Rustan menanggapi banyaknya keluhan dari orang tua siswa baru SD dan SMP di Kota Jayapura yang juga terkait dengan besarnya biaya masuk sekolah.
“Ini kadang-kadang kita belum memahami aturannya, Pemerintah Indonesia sudah menganggarkan Bantuan Operasional Sekolah (BOS) dari pemerintah pusat untuk membeli buku, pendidikan, dan sekolah tanpa ada pungutan,” ujarnya di Jayapura, Sabtu, 27 Juli 2019.
Karena itu, ia menilai tidak dapat dibenarkan jika ada sekolah yang masih memungut uang dari orangtua dengan alasan untuk membeli buku, karena 30 persen dana BOS dialokasikan untuk pengadaan buku paket sebagai penunjang kegiatan belajar-mengajar di sekolah.
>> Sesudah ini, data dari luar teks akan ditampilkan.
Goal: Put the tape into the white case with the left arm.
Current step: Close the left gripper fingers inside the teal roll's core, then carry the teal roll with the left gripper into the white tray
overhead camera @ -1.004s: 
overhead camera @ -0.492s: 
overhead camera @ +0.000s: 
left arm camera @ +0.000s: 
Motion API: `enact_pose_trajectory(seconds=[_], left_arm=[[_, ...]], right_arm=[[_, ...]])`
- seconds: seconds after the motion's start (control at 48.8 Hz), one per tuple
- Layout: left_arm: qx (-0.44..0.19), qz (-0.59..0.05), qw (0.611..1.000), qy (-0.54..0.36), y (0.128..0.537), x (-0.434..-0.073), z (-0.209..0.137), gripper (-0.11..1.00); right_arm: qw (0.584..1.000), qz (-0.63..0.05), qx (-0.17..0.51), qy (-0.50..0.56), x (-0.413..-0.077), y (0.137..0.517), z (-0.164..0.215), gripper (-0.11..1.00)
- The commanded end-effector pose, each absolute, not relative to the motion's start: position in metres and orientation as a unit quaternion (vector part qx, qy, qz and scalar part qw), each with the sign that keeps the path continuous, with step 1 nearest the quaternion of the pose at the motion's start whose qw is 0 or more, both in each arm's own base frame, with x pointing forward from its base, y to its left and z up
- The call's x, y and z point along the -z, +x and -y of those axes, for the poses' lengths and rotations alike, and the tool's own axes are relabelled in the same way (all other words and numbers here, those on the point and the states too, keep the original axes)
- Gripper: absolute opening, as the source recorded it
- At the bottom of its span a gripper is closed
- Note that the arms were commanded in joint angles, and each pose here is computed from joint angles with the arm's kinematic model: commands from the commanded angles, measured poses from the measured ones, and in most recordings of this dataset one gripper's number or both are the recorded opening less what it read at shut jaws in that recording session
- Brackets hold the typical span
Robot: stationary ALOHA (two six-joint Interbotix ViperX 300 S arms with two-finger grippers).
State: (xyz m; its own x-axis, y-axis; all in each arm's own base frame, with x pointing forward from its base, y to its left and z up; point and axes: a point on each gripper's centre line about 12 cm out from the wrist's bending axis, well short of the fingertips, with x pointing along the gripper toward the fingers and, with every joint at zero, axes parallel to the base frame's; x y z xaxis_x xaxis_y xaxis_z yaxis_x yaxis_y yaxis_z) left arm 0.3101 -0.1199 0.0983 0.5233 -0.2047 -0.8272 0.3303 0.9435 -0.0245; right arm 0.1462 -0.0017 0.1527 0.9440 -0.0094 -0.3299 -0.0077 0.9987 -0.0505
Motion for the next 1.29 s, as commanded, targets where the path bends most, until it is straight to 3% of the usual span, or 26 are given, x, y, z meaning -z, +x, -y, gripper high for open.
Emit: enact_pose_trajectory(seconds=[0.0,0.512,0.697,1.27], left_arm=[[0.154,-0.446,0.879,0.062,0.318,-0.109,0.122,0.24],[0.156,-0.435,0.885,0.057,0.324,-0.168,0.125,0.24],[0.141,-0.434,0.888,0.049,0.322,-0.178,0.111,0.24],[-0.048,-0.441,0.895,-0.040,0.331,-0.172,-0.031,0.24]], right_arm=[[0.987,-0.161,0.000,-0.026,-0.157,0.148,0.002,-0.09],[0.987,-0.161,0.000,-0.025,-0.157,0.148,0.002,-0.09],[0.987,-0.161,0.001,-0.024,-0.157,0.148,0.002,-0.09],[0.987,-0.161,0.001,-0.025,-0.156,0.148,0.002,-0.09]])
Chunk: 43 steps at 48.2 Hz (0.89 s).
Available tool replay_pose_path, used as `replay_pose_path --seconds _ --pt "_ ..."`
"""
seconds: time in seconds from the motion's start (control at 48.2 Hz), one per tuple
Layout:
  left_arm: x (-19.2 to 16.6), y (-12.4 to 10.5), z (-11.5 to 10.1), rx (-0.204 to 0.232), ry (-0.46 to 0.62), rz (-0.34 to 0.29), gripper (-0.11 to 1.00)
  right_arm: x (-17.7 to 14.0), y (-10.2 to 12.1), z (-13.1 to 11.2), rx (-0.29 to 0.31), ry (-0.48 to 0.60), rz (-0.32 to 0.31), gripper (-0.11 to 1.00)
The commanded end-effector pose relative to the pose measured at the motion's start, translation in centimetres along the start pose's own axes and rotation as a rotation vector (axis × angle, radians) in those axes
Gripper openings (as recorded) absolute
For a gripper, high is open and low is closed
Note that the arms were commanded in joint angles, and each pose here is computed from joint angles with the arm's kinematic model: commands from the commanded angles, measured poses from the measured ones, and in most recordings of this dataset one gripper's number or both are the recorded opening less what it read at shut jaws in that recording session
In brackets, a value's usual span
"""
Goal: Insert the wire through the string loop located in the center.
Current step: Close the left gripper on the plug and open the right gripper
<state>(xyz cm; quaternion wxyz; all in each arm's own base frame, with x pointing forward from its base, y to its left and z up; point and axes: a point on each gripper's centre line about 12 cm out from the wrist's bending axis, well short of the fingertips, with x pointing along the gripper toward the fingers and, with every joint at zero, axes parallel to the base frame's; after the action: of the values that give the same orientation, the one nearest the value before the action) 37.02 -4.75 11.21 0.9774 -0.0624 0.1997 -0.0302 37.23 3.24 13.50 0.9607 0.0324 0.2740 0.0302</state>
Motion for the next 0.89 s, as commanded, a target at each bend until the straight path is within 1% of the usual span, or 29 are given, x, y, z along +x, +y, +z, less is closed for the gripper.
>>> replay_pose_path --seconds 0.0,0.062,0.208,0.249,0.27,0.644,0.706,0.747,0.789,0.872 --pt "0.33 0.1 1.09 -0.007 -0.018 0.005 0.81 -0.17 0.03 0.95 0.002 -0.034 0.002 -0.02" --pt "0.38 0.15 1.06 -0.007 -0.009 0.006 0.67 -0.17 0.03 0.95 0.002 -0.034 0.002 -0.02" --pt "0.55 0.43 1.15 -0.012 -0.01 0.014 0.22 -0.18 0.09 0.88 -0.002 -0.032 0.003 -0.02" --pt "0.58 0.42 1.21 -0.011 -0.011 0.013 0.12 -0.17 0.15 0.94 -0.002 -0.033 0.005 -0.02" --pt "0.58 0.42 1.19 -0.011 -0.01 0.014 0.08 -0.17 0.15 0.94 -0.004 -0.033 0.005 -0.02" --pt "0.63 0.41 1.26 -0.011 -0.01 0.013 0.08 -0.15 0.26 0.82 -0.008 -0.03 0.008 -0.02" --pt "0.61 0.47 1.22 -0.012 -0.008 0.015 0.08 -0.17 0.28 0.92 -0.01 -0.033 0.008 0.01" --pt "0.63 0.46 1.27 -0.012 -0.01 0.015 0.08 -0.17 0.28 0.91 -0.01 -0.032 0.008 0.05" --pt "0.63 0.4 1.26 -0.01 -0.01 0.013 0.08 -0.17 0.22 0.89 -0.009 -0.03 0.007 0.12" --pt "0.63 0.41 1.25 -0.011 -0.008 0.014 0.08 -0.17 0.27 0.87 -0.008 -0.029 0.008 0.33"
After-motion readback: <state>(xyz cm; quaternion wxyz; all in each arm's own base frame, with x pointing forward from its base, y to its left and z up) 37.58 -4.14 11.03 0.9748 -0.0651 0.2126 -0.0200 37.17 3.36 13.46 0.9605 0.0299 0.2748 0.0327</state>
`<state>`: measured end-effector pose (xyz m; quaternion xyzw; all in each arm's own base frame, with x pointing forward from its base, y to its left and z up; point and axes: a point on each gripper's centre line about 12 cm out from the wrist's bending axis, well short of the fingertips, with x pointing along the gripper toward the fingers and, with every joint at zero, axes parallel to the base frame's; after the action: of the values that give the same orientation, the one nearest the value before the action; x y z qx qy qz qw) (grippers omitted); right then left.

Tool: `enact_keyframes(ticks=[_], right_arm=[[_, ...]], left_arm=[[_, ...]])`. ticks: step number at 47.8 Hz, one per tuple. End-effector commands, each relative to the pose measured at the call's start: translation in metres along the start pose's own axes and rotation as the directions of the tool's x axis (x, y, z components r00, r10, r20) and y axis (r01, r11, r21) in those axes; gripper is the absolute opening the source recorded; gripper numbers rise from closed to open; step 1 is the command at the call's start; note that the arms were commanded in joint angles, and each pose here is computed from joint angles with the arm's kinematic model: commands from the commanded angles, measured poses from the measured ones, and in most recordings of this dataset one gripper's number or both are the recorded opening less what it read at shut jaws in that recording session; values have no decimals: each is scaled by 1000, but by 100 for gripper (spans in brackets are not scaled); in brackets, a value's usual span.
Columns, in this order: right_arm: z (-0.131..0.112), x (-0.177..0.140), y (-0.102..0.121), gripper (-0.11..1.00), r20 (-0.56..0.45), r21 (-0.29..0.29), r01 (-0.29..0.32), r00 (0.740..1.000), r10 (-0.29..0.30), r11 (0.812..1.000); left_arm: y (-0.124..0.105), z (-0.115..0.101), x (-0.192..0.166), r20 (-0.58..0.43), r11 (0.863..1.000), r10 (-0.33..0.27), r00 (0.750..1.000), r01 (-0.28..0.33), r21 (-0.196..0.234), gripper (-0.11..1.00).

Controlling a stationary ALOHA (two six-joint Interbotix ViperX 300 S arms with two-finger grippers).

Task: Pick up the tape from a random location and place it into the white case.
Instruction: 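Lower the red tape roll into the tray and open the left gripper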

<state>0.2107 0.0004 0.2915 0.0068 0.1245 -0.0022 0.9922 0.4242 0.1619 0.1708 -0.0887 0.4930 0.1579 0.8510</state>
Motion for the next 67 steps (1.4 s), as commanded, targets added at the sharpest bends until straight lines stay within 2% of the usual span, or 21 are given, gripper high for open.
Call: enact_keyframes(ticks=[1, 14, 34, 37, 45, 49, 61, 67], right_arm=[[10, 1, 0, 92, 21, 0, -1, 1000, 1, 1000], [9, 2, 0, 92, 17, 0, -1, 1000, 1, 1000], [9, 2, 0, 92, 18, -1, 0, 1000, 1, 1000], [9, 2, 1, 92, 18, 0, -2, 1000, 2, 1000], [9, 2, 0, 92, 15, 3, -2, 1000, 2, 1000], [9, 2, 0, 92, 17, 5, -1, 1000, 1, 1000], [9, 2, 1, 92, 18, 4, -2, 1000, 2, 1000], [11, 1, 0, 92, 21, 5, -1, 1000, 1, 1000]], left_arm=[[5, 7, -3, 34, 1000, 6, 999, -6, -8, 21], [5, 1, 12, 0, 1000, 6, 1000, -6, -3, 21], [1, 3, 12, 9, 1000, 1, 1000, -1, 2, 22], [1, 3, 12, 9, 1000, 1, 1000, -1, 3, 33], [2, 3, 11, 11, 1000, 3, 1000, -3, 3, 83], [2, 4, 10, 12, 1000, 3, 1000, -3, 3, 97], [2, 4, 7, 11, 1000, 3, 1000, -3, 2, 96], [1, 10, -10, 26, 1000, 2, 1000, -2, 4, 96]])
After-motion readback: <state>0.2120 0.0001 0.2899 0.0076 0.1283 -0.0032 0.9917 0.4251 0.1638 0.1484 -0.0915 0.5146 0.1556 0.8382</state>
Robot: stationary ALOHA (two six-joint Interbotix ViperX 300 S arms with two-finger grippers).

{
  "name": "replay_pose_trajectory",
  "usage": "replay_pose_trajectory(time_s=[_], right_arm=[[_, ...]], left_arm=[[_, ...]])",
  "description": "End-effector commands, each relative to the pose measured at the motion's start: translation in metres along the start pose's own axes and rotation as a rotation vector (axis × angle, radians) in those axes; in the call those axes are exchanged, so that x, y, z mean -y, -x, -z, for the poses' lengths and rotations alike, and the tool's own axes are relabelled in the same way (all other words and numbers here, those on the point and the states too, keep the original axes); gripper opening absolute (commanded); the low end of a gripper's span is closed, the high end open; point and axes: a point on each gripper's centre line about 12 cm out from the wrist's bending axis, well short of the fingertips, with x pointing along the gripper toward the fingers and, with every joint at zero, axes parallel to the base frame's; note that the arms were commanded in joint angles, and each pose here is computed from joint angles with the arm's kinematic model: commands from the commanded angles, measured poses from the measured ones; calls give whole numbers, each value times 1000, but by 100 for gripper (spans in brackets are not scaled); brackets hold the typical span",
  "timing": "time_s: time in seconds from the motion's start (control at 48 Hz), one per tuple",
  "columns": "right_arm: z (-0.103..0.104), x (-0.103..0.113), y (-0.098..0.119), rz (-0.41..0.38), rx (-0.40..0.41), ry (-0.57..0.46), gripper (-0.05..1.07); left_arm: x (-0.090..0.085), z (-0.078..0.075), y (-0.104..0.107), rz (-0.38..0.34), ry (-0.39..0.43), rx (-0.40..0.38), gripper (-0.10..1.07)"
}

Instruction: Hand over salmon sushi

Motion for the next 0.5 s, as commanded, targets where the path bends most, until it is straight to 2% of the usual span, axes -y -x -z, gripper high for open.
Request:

“Itu harus bebas (paket buku pelajaran), tidak boleh, kalaupun itu ada pungutan atas kesepakatan melalui komite sekolah secara sukarela atau tidak ada paksaan,” katanya.
Kalau ditemukan ada sekolah yang minta pungutan tanpa sukarela berarti itu namanya pungkutan liar (pungli).
“Baik untuk SD maupun SMP, jangan pernah membebani siswa dengan keharusan untuk membeli buku, apalagi menjual buku,” katanya.
Terkait sekolah yayasan (swasta) menjual buku pelajaran, dikatakan Rustan Saru, jika sekolah yayasan paham aturan tidak akan memungut biaya untuk paket buku pelajaran.
“Kalau mereka (sekolah yayasan) sadar tidak boleh, sekolah yayasan itu beda, karena ada nilai tambahan jam belajar boleh memungut biaya tapi ada batasannya juga, tidak boleh memberatkan,” ujarnya.
Bahkan, lanjut Rustan, sekolah swasta wajib menampung 10 persen orang miskin dari jumlah siswa yang ada. Misalnya, kalau terima 100 siswa baru maka 10 orang harus ada siswa miskin yang digratiskan atau tidak boleh membayar biaya masuk sekolah.
“Saya sudah bilang kepada Kepala Dinas Pendidikan dan Kebudayaan (Disdik) Kota Jayapura agar mengundang semua sekolah swasta, kita berikan kesepakatan bersama mengenai batas toleransi biaya untuk tambahan dari siswa,” katanya.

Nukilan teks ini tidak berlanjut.